But Internet suddenly becomes a major mechanism for users connecting to a
tremendous amount of digital resources directly from their own desktops. The Web itself
becomes a huge free information database, a virtual library and also a path to acquire
resources from other databases within the network.
Coming with this excitement are the phenomena that most of the Internet
information is poorly organized, not stable. It is difficult for normal user to search
or browse this huge wealth efficiently. There is an increasing demand to have a cataloguing
mechanism for the Internet information.
Different types of questions are raised when facing this challenge:
are the methods of organizing the digital collections similar to those of organizing
traditional library materials? Do we need new describing tools and techniques to catalogue
digital resources? What type of standard we deploy? They will be created and maintained
by professional librarians or normal users? What skills will be needed for this word
and how could users get these skills?
Metadata could be the main if not the only method to answer those questions
in the digital world. It helps provide needed descriptions for electronic resources,
decrease users' search and discovery time, and what is the most important - increase
the recall and precision of retrieval.
What is Metadata?
The most common definition of Metadata is "data about
data." ALA Committee on
Cataloging: Description and Access lists 27 definitions
of Metadata from different groups and projects1. It's
very common that most organizations start to create their
own digital collections according to the specific types
of structure or format of the resources inside. But currently
there are strong demands on sharing those digital resources
to save the time and investments. For users who want to
retrieval and use those resources from different locations
and services through a single interface, it's nearly impossible
for them to know the specific retrieval requirements of
each type of resource in advance. So there should be a
mechanism that removes the barriers between different
systems, provides common search terms, access points,
and data structures, and also makes those differences
transparent to end users.
Metadata is typically designed for describing
the bibliographic information and data structure of resources
among different systems to distinguish one piece from
another, let user easily locate, access and transfer the
data between. According to Prairie
Village, the term "metadata" has been used
since the early 1980s by the computer software and systems
development community to describe the information required
to document the characteristics of information contained
within databases. But right now the resource described
by Metadata is not limited to the document, it includes
text, image, audio, video and any other format.

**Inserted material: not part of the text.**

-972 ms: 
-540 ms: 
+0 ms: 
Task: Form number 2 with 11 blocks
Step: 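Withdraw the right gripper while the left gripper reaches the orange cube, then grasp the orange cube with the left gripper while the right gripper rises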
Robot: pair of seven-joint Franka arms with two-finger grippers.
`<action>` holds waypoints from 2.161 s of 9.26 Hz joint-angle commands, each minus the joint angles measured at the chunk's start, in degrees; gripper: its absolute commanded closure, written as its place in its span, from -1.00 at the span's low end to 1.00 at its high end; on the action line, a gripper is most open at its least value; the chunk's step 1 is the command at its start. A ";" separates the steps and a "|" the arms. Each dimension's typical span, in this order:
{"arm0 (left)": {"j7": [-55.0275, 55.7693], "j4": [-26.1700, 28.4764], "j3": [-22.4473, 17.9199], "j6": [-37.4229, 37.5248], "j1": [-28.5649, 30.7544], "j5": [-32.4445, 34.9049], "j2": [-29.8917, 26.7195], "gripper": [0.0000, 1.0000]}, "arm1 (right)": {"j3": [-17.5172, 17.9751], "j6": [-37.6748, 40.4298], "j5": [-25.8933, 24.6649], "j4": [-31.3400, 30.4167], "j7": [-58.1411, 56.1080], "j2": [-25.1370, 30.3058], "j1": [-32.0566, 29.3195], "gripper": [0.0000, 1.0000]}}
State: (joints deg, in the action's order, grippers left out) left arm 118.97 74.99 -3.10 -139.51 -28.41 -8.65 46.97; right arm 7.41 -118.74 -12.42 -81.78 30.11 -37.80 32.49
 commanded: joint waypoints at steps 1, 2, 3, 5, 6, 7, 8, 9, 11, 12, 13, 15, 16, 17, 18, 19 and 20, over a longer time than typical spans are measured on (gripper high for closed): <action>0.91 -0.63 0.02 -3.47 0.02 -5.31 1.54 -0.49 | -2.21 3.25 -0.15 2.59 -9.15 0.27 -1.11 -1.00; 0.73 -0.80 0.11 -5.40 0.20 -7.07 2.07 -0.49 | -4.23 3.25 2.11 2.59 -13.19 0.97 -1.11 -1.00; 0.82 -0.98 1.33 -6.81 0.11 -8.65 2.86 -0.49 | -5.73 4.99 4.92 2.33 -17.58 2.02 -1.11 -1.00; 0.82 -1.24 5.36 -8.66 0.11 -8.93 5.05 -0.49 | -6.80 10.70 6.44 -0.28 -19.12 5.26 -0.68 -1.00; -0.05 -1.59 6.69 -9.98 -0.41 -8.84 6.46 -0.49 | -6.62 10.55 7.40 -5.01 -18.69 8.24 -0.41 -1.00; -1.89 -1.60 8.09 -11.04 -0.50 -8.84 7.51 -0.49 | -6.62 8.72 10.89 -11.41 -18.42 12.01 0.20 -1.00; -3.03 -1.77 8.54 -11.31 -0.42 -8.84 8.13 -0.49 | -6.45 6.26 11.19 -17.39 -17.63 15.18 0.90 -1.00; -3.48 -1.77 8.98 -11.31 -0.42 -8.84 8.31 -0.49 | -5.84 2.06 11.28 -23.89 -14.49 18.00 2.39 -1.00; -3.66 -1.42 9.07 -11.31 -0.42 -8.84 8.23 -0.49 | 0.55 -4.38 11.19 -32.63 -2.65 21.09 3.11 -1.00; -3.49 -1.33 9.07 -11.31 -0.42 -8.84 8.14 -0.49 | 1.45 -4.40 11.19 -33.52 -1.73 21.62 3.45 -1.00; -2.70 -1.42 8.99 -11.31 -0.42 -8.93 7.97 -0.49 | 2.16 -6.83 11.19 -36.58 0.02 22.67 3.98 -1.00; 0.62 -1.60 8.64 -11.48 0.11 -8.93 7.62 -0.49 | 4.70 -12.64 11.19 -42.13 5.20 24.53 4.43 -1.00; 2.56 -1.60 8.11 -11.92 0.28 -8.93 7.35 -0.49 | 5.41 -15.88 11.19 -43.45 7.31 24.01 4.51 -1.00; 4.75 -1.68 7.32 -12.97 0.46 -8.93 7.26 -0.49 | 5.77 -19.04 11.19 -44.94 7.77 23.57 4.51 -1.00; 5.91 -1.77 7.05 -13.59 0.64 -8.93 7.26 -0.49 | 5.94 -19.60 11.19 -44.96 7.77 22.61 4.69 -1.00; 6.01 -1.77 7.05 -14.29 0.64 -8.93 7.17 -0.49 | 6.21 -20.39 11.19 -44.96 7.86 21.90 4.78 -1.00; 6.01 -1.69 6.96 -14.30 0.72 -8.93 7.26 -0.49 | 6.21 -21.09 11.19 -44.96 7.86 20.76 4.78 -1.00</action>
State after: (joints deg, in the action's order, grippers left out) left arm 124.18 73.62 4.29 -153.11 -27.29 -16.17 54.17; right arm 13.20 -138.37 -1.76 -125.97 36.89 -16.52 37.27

For a typical Metadata standard, it should
have a complete elements set, each of which represents
one property of the resource (normally called entity)
described, with a structure that how these elements are
organized, and a controlled vocabulary to define the name
and value of elements. This sounds very familiar to librarians
and cataloguers, since the MARC standard that is wide
used in library community can be treated as a sample of
Metadata. The concept of Metadata is being spread from
library science to other domains such as computer science,
and commonly accepted by all. Since the distribution of
the first draft version of Text
Encoding Initiative (TEI) Guideline in 1990, there
have been a number of Metadata standards or schemas created
covering a wide range of communities. Some of these metadata
schemas are general, such as MARC
or the Dublin Core,
designed for electronic resources used in various disciplines.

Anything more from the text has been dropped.